BEGIN

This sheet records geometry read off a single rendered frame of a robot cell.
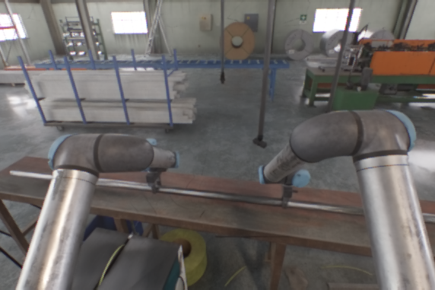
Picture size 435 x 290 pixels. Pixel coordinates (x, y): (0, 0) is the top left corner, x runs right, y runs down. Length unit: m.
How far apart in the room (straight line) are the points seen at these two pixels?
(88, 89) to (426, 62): 6.49
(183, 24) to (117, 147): 12.87
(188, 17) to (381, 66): 9.65
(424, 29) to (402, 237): 15.36
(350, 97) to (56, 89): 5.33
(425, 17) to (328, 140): 15.22
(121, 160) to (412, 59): 6.12
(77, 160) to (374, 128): 0.76
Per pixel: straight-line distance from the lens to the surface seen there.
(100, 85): 4.47
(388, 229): 0.65
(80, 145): 0.76
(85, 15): 8.78
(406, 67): 6.39
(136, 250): 1.52
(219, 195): 1.47
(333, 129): 0.62
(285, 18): 13.37
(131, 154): 0.73
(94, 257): 1.58
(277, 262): 1.67
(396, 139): 0.68
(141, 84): 4.15
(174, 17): 13.58
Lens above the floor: 1.90
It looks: 29 degrees down
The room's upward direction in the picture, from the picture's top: 1 degrees counter-clockwise
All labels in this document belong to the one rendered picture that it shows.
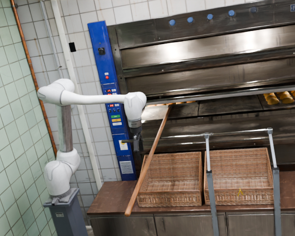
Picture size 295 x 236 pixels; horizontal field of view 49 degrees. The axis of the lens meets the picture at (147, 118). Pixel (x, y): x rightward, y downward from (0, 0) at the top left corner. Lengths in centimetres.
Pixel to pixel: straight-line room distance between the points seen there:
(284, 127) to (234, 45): 85
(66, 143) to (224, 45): 149
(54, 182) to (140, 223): 93
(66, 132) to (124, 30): 105
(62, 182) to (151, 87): 116
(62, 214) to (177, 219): 97
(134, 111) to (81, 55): 119
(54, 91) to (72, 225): 100
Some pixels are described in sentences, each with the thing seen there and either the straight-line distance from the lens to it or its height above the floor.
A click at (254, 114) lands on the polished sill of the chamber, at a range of 299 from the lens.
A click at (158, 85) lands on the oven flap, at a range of 293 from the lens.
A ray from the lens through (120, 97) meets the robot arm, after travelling 220.
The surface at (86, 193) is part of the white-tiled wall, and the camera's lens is 365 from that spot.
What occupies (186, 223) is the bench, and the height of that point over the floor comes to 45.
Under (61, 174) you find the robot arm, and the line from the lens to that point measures 240.
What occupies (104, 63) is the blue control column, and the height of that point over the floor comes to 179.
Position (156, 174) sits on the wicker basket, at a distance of 320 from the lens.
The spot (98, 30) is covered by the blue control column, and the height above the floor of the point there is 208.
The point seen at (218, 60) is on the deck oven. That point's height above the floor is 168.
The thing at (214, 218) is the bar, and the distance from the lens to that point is 277.
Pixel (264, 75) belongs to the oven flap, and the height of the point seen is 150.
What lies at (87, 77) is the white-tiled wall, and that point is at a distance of 309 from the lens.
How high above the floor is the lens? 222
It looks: 19 degrees down
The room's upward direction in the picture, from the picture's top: 10 degrees counter-clockwise
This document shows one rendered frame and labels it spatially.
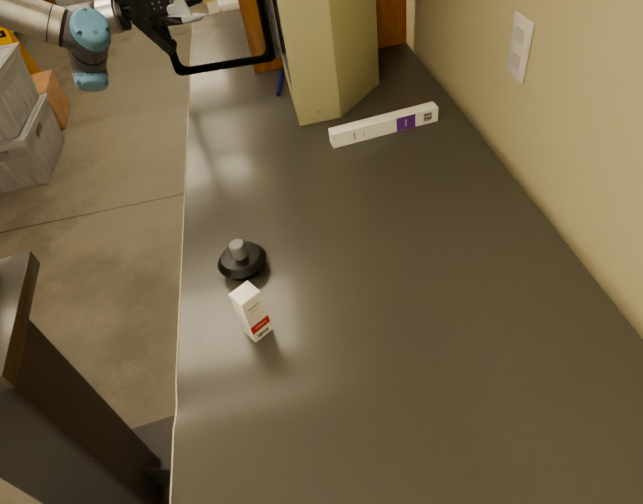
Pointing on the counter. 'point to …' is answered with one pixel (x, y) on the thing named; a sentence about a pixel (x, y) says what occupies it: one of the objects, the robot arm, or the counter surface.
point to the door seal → (237, 61)
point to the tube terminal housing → (329, 55)
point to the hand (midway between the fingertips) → (206, 7)
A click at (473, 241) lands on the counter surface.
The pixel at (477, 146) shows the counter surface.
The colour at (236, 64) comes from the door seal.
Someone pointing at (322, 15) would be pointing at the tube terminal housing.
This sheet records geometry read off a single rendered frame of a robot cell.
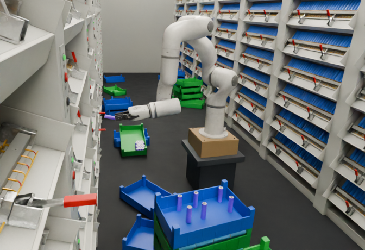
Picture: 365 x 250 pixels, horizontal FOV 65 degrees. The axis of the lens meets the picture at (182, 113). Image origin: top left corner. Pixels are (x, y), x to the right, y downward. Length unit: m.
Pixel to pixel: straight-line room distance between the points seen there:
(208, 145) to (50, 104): 1.35
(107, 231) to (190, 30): 1.12
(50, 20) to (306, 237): 1.63
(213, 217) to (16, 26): 0.95
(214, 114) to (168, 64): 0.52
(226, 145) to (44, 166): 1.44
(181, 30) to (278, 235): 1.19
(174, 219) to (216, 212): 0.17
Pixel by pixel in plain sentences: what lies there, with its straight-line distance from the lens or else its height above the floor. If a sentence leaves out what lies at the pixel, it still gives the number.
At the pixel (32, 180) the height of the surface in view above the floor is 0.88.
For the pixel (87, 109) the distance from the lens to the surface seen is 1.24.
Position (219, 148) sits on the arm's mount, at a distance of 1.79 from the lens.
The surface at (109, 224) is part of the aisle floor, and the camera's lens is 1.72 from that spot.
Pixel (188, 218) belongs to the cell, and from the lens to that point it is 1.07.
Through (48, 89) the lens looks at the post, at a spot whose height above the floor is 0.98.
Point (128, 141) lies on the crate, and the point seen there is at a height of 0.06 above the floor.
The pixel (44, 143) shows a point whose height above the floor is 0.89.
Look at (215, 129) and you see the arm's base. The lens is 1.81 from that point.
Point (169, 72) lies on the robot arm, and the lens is 1.43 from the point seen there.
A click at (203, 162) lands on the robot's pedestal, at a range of 1.75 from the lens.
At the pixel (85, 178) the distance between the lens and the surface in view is 1.18.
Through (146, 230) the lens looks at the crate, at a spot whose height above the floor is 0.00.
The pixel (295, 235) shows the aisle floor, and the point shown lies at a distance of 1.80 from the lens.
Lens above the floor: 1.10
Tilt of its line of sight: 19 degrees down
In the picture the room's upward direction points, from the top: 3 degrees clockwise
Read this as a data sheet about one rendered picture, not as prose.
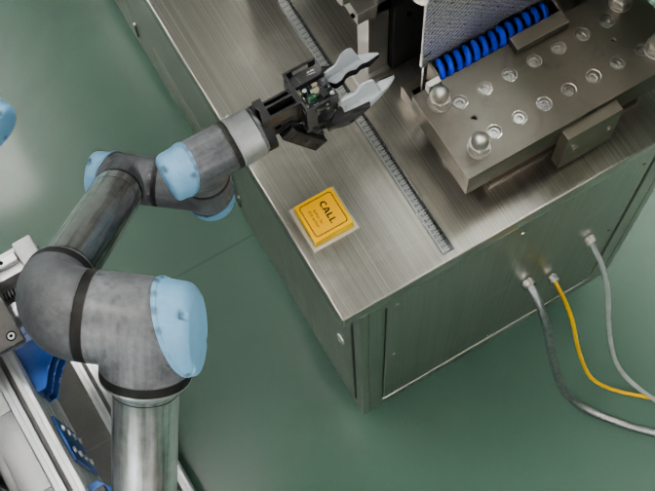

END

> PROBLEM REQUIREMENTS: Each line holding "camera" should be copied from the material above.

> FINISHED TASK:
The surface at (86, 193) is part of the white-tiled wall, and the camera's lens is 365 from that spot.
The surface at (109, 224) is part of the aisle floor, and the camera's lens is 1.72 from that spot.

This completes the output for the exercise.